[Extracted information]
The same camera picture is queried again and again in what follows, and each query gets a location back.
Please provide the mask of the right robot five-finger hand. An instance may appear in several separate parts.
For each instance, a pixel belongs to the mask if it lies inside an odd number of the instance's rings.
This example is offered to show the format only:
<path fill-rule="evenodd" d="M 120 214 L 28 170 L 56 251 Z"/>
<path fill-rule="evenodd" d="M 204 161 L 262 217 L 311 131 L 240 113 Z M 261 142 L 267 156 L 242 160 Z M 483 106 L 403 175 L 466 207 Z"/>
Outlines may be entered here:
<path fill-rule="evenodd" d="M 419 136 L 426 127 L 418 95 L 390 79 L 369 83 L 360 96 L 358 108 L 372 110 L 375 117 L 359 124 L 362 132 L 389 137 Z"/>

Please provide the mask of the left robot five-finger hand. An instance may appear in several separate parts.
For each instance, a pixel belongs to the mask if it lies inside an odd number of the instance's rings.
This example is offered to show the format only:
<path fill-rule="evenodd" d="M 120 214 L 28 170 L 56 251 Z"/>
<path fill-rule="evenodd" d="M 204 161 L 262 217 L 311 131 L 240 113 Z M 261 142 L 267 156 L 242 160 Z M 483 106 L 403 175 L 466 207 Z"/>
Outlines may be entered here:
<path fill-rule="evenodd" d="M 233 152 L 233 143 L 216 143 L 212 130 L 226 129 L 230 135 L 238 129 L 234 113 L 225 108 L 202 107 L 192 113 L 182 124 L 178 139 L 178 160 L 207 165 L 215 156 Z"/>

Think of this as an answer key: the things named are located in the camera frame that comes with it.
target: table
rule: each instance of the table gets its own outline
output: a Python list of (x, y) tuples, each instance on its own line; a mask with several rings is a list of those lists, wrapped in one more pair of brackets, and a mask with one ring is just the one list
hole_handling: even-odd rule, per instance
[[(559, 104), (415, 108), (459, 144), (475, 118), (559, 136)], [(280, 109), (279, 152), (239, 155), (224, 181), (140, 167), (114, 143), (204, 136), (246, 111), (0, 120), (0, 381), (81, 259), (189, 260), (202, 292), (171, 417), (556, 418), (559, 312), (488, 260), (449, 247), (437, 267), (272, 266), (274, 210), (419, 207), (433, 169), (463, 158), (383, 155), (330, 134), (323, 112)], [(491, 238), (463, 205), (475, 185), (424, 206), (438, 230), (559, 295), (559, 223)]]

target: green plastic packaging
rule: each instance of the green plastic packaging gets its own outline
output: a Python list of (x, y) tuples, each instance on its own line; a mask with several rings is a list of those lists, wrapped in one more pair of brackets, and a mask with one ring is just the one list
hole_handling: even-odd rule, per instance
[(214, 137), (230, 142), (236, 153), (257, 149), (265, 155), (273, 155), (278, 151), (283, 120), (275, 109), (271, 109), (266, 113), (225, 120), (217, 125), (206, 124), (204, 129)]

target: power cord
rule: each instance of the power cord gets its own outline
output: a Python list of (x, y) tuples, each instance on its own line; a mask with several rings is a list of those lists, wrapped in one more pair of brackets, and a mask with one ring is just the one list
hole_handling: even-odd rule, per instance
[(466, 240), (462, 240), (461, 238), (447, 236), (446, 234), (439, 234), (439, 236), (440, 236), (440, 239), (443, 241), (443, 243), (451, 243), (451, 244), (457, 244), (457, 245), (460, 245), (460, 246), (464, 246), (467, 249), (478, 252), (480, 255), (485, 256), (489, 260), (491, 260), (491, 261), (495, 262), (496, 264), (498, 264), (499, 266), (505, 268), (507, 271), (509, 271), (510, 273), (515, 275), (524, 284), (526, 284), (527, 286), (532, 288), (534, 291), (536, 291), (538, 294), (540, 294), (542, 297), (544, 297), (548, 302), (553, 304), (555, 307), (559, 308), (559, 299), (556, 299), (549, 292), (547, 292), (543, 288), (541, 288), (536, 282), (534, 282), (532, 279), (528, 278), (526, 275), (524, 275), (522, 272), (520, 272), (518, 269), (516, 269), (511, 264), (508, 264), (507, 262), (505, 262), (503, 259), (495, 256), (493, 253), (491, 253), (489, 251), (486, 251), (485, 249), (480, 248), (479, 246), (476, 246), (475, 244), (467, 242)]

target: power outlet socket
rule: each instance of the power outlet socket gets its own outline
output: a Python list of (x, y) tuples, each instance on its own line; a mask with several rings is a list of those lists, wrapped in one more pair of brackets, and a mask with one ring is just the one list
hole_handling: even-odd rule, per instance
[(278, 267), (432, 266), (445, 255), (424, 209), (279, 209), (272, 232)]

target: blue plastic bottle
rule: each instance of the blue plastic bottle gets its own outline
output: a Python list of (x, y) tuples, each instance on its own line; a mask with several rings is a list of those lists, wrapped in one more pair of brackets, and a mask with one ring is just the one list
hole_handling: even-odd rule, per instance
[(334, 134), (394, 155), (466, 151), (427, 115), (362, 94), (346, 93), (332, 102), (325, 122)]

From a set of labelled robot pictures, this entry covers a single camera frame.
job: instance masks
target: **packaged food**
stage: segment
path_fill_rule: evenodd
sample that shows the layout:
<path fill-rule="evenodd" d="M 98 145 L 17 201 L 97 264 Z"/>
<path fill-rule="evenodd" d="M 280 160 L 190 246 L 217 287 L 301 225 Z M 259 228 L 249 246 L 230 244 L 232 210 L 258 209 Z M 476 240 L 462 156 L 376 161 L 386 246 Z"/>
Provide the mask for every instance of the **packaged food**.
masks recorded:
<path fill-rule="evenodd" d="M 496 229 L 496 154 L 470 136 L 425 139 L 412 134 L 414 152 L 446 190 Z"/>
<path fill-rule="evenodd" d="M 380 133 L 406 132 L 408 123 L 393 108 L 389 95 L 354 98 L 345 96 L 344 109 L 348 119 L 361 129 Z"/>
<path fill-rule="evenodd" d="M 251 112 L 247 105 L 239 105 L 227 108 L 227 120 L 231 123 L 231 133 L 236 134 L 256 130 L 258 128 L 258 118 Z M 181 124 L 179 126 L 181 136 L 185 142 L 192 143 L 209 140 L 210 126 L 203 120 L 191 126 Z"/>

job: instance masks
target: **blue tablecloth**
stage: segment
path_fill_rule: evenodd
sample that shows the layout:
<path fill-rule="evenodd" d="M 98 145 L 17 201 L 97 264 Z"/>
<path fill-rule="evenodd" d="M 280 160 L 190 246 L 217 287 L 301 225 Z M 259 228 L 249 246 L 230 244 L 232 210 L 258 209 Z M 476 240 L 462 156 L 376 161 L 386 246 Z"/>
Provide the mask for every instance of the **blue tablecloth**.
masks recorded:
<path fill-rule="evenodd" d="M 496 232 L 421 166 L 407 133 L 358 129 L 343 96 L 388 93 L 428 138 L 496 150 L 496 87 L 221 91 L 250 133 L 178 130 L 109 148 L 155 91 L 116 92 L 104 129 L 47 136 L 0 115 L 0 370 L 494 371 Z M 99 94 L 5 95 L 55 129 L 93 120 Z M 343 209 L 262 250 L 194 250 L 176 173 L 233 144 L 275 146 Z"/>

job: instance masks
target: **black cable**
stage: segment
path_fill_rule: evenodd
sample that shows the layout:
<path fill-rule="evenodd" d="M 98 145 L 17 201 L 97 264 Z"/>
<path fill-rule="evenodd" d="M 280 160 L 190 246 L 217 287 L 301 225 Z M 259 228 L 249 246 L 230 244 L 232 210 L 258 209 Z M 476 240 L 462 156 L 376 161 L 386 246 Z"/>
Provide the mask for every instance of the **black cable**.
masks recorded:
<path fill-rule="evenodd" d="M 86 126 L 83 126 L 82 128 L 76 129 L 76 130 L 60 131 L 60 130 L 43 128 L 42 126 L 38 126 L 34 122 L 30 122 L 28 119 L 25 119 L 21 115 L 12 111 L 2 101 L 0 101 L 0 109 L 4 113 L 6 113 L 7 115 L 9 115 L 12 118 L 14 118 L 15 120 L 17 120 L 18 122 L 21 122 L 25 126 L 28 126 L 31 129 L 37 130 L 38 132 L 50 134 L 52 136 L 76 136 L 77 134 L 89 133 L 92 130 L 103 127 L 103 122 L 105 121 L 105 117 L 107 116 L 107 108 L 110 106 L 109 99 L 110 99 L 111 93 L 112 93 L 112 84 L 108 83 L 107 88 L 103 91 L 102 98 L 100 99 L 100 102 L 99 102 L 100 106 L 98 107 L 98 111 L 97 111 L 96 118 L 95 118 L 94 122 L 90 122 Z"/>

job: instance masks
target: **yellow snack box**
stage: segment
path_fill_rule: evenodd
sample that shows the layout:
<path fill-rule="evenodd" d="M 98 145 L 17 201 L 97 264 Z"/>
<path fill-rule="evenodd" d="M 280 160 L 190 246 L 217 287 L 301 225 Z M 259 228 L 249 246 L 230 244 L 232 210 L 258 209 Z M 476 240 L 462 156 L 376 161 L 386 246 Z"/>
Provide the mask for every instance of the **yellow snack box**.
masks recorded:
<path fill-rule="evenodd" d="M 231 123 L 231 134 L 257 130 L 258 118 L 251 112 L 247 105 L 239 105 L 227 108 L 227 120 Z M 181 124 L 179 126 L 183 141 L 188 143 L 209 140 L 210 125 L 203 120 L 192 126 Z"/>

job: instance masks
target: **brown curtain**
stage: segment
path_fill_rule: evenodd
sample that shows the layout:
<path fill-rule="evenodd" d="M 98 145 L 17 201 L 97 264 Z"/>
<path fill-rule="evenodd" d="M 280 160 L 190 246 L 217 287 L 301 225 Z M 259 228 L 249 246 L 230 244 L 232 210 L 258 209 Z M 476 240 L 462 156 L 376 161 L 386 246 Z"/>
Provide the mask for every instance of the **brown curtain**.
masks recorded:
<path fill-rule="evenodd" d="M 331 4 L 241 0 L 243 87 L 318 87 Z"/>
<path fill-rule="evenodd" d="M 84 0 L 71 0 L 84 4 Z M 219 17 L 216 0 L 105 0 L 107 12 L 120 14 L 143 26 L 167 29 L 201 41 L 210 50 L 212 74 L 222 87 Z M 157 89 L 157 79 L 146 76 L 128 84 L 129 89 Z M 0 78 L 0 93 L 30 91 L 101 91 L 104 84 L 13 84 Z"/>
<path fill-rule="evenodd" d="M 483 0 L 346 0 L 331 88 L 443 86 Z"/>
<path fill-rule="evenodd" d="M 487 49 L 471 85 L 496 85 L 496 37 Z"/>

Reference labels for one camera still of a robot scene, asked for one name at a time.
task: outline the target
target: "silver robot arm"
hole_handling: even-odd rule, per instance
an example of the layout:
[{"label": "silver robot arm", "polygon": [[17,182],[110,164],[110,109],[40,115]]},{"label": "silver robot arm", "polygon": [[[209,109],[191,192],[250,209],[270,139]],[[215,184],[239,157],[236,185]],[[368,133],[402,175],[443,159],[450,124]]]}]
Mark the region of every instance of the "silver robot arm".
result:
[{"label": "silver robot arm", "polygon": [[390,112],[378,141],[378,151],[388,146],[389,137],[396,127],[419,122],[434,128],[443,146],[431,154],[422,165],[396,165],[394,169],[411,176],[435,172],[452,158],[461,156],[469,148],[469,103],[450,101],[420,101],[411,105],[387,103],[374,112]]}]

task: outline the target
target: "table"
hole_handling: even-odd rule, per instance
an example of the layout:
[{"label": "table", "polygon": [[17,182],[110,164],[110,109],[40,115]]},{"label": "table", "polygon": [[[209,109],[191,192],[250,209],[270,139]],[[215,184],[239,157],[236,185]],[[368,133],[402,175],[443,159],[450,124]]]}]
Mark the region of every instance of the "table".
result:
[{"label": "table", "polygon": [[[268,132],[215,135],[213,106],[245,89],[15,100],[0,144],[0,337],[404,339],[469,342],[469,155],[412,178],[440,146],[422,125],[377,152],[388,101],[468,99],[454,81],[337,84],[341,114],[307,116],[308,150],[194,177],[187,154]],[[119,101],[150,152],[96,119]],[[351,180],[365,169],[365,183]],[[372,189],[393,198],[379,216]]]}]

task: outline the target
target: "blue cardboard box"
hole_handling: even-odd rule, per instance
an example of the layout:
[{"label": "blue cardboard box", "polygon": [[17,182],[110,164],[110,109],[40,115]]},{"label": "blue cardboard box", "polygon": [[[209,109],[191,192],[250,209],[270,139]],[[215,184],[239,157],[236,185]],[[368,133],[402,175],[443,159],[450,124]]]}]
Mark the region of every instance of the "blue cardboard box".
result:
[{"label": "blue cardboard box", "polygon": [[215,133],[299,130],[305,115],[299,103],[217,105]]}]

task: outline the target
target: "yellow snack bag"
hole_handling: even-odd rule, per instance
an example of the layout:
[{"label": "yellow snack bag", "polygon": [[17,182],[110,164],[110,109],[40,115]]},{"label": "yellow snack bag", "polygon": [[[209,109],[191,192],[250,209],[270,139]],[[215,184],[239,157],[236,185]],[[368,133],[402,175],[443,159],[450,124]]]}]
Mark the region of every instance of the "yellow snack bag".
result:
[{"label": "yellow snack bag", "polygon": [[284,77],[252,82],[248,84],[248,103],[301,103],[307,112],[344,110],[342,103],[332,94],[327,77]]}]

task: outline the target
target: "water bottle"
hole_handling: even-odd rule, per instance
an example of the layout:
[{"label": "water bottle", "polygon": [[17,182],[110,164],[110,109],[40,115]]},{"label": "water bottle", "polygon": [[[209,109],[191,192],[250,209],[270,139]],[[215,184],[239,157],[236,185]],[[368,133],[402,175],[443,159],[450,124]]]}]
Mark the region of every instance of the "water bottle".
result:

[Problem requirements] State the number of lines in the data that include the string "food", and add nothing else.

[Answer to this exercise] 2